Science, Design, & Technology in Kindergarten The Great Pumpkin Dissection

A FEW DAYS BEFORE HALLOWEEN, the Class of 2031 had a surprise waiting for them in their Science, Design, & Technology class. Ten bowling-ball-size, classic orange pumpkins and several miniature ones festooned the Lower School Science Lab, sparking curiosity and excitement.

The pumpkins would become subjects of a scientific exploration drawing upon a wide range of skills: examining, questioning, counting, analyzing—all foundational skills not only for science but also for design, engineering, and other STEM-related areas.

Peck’s Science, Design, & Technology class for grades K-1 is an overlap of three interrelated curricula. It follows Peck’s “specials intensives” structure, meaning the class meets frequently for longer periods of class time, and rotates every few weeks with other specials. Following this structure allots the same number of minutes-per-year for the curricula, but capitalizes on memory and momentum, allowing for deeper retention.

Co-taught by Lower School Technology, Innovation, & Design Integrator Jennifer Garvey, and Lower School Science Teacher and Department Chair Dr. Kathy Kennedy, the program leverages and optimizes

not only discipline-related skills, but also fundamental learning skills such as observation, wondering, collaboration, exploring, and understanding systems.

Kennedy and Garvey have their own standards and curriculum that each is responsible for teaching— Next Generation Science Standards for Kennedy and International Society for Technology in Education Standards for Garvey—but they weave these standards and concepts together in a powerful way. “Both sets of standards also include design and engineering, which is where the marriage of technology and science come together really nicely,” says Garvey.

For example, students might first do a scientific experiment then use technology (such as SeeSaw or PicCollage) to demonstrate their understanding, rather than a worksheet. This enables them to learn how to use various platforms to demonstrate their knowledge.

“A lot of the tech tools we use really make their thinking visible. For example, they can snap pictures of what they’re doing, or sort and categorize what they photograph,” said Kennedy. “As emerging readers, writers, or creators, what might be on paper may not correlate with how they express their understanding, but they can articulate it verbally and capture that using a microphone. And they can share that with their peers and parents.”
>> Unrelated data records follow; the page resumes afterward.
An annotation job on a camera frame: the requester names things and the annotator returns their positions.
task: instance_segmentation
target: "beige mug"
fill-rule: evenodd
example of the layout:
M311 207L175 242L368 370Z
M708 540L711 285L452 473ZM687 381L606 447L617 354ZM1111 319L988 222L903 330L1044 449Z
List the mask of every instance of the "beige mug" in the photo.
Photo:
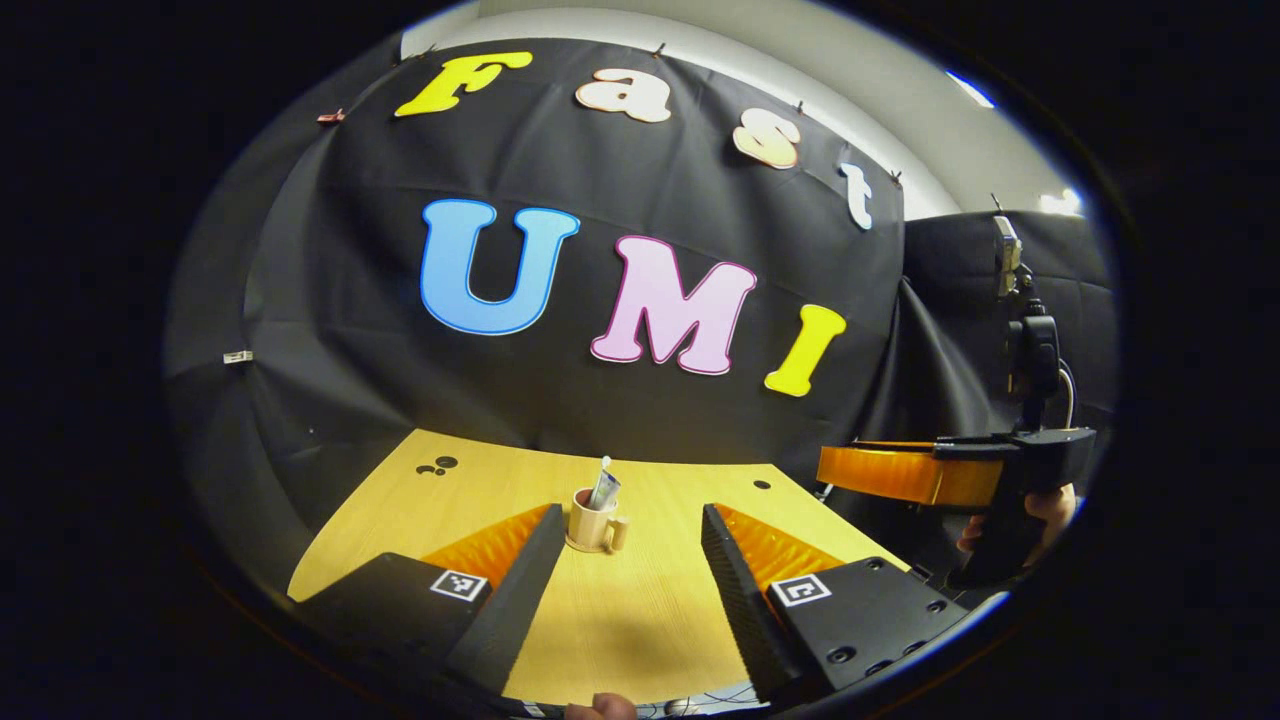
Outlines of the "beige mug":
M564 534L566 544L582 552L622 550L631 521L627 518L613 516L613 511L618 509L618 501L614 500L604 510L589 510L586 507L589 497L591 497L591 488L582 488L573 493L573 506L568 510L568 532ZM609 529L613 530L613 534L605 542L605 534Z

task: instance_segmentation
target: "wooden table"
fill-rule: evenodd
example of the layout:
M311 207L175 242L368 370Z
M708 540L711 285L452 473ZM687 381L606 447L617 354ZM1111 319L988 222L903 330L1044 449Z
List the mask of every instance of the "wooden table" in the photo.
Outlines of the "wooden table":
M451 456L443 475L419 474ZM415 430L356 488L298 562L288 594L302 601L381 552L424 555L595 483L598 457L502 447ZM701 512L721 502L851 562L908 565L772 465L614 460L626 547L564 547L520 651L506 697L590 705L595 692L662 702L746 680L700 544ZM768 489L755 487L764 480Z

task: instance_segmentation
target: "hand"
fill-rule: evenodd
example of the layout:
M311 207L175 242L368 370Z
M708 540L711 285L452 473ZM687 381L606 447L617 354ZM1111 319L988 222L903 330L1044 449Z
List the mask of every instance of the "hand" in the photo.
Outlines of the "hand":
M1066 524L1071 521L1071 516L1075 515L1075 487L1068 483L1053 492L1028 495L1024 507L1032 518L1044 520L1044 534L1027 556L1027 562L1023 564L1025 568L1034 565L1044 555L1044 551L1057 541L1057 536L1062 534ZM986 515L969 518L969 525L960 533L956 547L965 552L973 552L974 541L982 537L982 521L986 519Z
M568 703L564 720L636 720L639 714L630 700L617 693L595 693L591 707Z

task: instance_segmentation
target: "letter u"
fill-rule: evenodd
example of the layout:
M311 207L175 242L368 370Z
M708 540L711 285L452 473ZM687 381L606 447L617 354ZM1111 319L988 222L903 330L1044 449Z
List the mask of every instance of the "letter u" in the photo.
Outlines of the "letter u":
M516 227L525 231L516 290L506 300L489 302L471 293L471 261L480 229L497 217L492 205L475 200L436 200L422 209L428 225L422 305L456 331L498 336L536 323L552 293L561 245L581 225L573 215L547 208L516 213Z

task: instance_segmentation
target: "pink letter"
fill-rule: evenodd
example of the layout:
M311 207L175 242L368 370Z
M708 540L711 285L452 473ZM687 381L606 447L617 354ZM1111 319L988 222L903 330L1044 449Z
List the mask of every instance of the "pink letter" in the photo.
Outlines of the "pink letter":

In this particular pumpkin-focused class, students applied design thinking principles to their dissection and experiments.

“We’re building a little on what is living and what is non-living,” says Kennedy. “We capitalize on their excitement for the fall and the holiday, and look at the idea of parts and their purpose in a system, and how those parts work together.”

This project also follows the Harvard-based teaching framework “Agency by Design” which Peck implemented in 2018. The framework was founded on the hypothesis that by fostering an innate sensitivity to design—the ability to look closely at something, and see how parts interconnect and relate to a whole—teachers help students discover their own sense of agency in learning. “We take things apart to see what their purposes are, and that builds skills for every class,” says Garvey.

After counting the number of ridges on each pumpkin, groups of students dug into their pumpkins to explore the insides, and count how many seeds they could find. They also had to guess whether or not miniature pumpkins would float in water, and wonder why that could be. They later designed models of their pumpkins, indicating where the various parts were located.

The Science, Technology, & Design class also leverages what’s happening in homerooms. When the K does their penguin unit in winter, Kennedy and Garvey link to already-established understandings. For example, since the class has discussed what living things need, they question how does a penguin stay warm, and how do they protect their eggs.

Kennedy and Garvey also teach and reinforce collaboration, a skill which may not always come naturally to five- and six-year-olds. Building this capacity rounds out a comprehensive learning experience, leading to students working in pairs during a science lab or on a team during a coding exercise that teaches computational thinking.

“These are learning experiences that build their skills in every class,” says Garvey. “When we look ahead and think about our students writing an essay in, say, sixth grade, we know how important it is now to start building the skills to take a step back, find opportunities for improvement, and appreciate that others might have a different perspective or solution for a problem.”